### Records for the exercise

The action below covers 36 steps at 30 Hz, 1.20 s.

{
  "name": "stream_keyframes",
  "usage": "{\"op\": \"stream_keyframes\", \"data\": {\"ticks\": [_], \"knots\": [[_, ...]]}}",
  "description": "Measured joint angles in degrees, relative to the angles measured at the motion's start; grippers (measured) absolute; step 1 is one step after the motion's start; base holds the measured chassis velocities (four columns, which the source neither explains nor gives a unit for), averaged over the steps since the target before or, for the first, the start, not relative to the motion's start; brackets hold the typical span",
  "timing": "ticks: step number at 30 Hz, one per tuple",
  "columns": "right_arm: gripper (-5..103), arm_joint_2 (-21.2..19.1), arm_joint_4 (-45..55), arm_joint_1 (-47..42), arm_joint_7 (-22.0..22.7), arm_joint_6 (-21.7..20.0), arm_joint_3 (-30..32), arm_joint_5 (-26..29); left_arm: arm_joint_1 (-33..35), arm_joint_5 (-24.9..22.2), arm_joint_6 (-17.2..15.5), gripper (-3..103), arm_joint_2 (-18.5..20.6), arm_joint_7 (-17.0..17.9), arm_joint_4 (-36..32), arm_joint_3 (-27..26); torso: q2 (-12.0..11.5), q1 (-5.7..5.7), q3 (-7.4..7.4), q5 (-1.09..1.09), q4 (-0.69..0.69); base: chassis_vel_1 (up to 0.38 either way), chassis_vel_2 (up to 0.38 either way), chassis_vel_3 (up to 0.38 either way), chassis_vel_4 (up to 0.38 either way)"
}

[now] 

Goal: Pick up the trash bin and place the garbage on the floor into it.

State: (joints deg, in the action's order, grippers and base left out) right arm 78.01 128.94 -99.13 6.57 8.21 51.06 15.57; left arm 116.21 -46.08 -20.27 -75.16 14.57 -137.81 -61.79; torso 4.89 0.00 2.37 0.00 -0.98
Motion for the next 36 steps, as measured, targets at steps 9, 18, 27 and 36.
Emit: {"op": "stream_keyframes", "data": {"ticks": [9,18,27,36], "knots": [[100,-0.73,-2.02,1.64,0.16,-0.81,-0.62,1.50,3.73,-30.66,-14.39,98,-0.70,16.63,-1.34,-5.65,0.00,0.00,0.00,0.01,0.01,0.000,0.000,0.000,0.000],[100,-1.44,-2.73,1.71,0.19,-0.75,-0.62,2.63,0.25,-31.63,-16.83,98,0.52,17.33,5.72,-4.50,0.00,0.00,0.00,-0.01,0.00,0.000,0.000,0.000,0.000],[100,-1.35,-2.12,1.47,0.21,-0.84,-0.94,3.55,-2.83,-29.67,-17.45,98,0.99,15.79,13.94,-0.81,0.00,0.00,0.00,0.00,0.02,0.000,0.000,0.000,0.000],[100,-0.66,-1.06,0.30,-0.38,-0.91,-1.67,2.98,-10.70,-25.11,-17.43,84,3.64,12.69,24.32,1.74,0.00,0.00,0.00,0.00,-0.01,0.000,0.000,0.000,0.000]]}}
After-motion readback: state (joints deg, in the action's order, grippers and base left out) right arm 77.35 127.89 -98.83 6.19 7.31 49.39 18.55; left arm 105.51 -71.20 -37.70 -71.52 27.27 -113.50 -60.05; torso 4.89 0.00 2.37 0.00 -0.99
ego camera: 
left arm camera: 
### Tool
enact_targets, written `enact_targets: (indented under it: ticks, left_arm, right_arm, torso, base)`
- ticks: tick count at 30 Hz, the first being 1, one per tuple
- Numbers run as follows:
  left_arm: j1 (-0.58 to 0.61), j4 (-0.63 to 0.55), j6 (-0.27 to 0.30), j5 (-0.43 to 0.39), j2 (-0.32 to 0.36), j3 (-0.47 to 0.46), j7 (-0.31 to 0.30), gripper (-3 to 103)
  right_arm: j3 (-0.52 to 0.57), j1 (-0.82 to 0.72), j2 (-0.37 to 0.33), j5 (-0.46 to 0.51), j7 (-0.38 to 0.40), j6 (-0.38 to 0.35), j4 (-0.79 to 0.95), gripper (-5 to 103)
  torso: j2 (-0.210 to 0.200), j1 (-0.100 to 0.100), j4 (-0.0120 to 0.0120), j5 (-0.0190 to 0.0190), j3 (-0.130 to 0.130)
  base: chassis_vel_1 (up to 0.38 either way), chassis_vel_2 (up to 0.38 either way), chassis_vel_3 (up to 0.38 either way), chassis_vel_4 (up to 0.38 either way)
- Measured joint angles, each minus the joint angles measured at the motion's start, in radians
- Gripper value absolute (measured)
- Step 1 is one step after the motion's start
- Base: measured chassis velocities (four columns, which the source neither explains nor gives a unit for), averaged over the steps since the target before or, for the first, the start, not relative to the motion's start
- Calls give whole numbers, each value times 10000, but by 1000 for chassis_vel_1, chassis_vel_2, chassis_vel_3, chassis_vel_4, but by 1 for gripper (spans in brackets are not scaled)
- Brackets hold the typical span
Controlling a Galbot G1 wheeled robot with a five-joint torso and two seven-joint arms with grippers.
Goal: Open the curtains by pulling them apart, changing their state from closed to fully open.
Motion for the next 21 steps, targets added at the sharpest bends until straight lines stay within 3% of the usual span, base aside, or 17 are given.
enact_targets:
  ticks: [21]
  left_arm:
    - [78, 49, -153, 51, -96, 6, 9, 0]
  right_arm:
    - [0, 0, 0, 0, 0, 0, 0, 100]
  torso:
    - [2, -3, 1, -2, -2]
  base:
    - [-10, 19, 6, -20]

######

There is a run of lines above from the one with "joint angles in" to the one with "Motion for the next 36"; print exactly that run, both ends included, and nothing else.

## Written answer
  "description": "Measured joint angles in degrees, relative to the angles measured at the motion's start; grippers (measured) absolute; step 1 is one step after the motion's start; base holds the measured chassis velocities (four columns, which the source neither explains nor gives a unit for), averaged over the steps since the target before or, for the first, the start, not relative to the motion's start; brackets hold the typical span",
  "timing": "ticks: step number at 30 Hz, one per tuple",
  "columns": "right_arm: gripper (-5..103), arm_joint_2 (-21.2..19.1), arm_joint_4 (-45..55), arm_joint_1 (-47..42), arm_joint_7 (-22.0..22.7), arm_joint_6 (-21.7..20.0), arm_joint_3 (-30..32), arm_joint_5 (-26..29); left_arm: arm_joint_1 (-33..35), arm_joint_5 (-24.9..22.2), arm_joint_6 (-17.2..15.5), gripper (-3..103), arm_joint_2 (-18.5..20.6), arm_joint_7 (-17.0..17.9), arm_joint_4 (-36..32), arm_joint_3 (-27..26); torso: q2 (-12.0..11.5), q1 (-5.7..5.7), q3 (-7.4..7.4), q5 (-1.09..1.09), q4 (-0.69..0.69); base: chassis_vel_1 (up to 0.38 either way), chassis_vel_2 (up to 0.38 either way), chassis_vel_3 (up to 0.38 either way), chassis_vel_4 (up to 0.38 either way)"
}

[now] 

Goal: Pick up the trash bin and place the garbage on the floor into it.

State: (joints deg, in the action's order, grippers and base left out) right arm 78.01 128.94 -99.13 6.57 8.21 51.06 15.57; left arm 116.21 -46.08 -20.27 -75.16 14.57 -137.81 -61.79; torso 4.89 0.00 2.37 0.00 -0.98
Motion for the next 36 steps, as measured, targets at steps 9, 18, 27 and 36.

Work on this exercise is now complete.